Pan-fried brussels sprouts with sage, brown butter and grated chestnuts

- Easy
Ingredients
- 600g Brussels sprouts
- 75g Shelled chestnuts, roasted or use the vacuumed-packed variety
- 6 Sage leaves
- 50g Butter
- Juice of a lemon
- Vegetable or sunflower oil
- Salt and pepper to taste
Method
- STEP 1
Prepare the sprouts by chopping off the bottom, removing any tired outer leaves and cutting each sprout in half vertically.
- STEP 2
Make the brown butter by adding the butter to a small pan over a high heat. Heat the butter until sediments begin to fall away from the molten butter. Stir continuously, scraping at the bottom of the pan; you want the sediments to be nut brown, not blackened. When they are brown, add the sage leaves and the lemon juice and stir well – it will bubble up – and set to one side off the heat.
- STEP 3
Get a large frying pan or wok very hot over a high heat. Add the cooking oil and then add the prepared sprouts.

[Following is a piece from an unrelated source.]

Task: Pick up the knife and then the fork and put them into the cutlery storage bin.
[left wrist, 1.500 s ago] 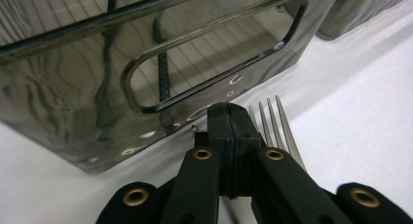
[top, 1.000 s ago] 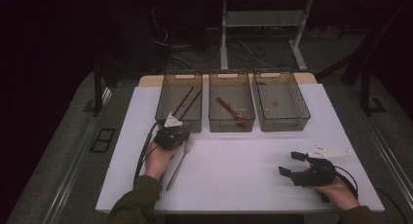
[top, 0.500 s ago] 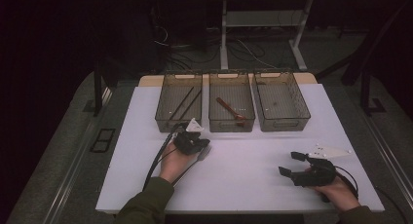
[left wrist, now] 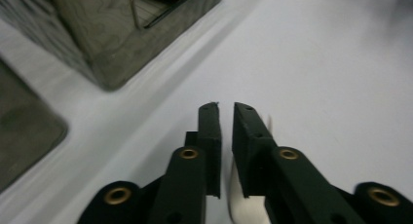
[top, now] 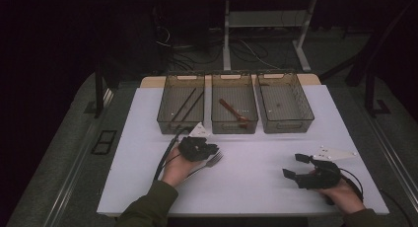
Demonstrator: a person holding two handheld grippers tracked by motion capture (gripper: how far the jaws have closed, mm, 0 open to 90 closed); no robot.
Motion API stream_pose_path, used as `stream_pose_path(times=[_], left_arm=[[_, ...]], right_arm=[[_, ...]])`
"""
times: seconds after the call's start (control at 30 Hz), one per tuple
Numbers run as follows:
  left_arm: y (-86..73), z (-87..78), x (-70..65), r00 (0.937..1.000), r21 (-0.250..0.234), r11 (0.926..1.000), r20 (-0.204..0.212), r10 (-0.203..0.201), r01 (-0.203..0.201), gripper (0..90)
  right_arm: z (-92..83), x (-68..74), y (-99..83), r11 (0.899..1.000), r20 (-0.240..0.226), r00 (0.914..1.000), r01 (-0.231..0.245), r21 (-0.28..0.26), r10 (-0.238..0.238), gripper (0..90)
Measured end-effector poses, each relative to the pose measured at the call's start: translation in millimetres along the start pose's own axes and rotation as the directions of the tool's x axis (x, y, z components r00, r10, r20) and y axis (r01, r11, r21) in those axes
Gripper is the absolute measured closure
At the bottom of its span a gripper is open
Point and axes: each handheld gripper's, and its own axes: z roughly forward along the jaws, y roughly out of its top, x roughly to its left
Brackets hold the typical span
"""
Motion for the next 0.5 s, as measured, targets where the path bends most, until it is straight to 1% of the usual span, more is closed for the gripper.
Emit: stream_pose_path(times=[0.07,0.1,0.2,0.23,0.37,0.43,0.47,0.5], left_arm=[[-6.7,-9.5,-0.8,0.9999,0.001,1.0000,0.014,0.002,-0.002,75.4],[-10.7,-13.9,-2.3,0.9999,0.001,1.0000,0.014,-0.005,0.005,72.9],[-24.8,-25.6,-6.8,0.9997,0.002,0.9999,0.020,-0.014,0.014,70.4],[-29.2,-28.2,-9.3,0.9997,0.006,0.9998,0.017,-0.018,0.018,70.3],[-42.6,-34.2,-16.6,0.9999,0.013,0.9999,0.011,-0.011,0.011,70.5],[-46.3,-35.3,-17.3,0.9999,0.021,0.9997,-0.001,-0.011,0.011,71.5],[-47.8,-35.6,-16.9,0.9999,0.018,0.9997,-0.001,-0.017,0.017,72.3],[-48.6,-36.2,-15.9,0.9999,0.024,0.9996,-0.003,-0.014,0.014,73.7]], right_arm=[[-0.3,0.0,-0.1,1.000,0.001,1.0000,0.000,0.001,0.000,19.2],[-0.3,0.0,-0.2,1.000,0.002,1.0000,0.000,0.001,0.000,19.2],[-0.2,-0.1,-0.1,1.000,0.003,1.0000,0.002,0.002,-0.002,19.2],[0.0,0.0,-0.2,1.000,0.003,1.0000,0.003,0.001,-0.003,19.2],[0.4,0.9,0.0,1.000,0.003,1.0000,0.003,0.003,-0.003,19.2],[0.5,1.1,0.0,1.000,0.003,1.0000,0.004,0.002,-0.004,19.2],[0.5,1.3,0.1,1.000,0.003,1.0000,0.004,0.002,-0.004,19.2],[0.6,1.3,0.0,1.000,0.003,1.0000,0.003,0.003,-0.003,19.2]])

Cook over a fierce heat for a minute or two for the sprouts to caramelise and colour in a few places. Add salt and pepper to taste. Reduce the heat, shaking the sprouts from time to time, and cook until softened to your liking. 2-3 minutes should do it.
- STEP 4
Remove from the heat, add the sprouts to a warmed serving dish, spoon over the sage brown butter and coarsely grate the chestnuts over it all. Serve immediately.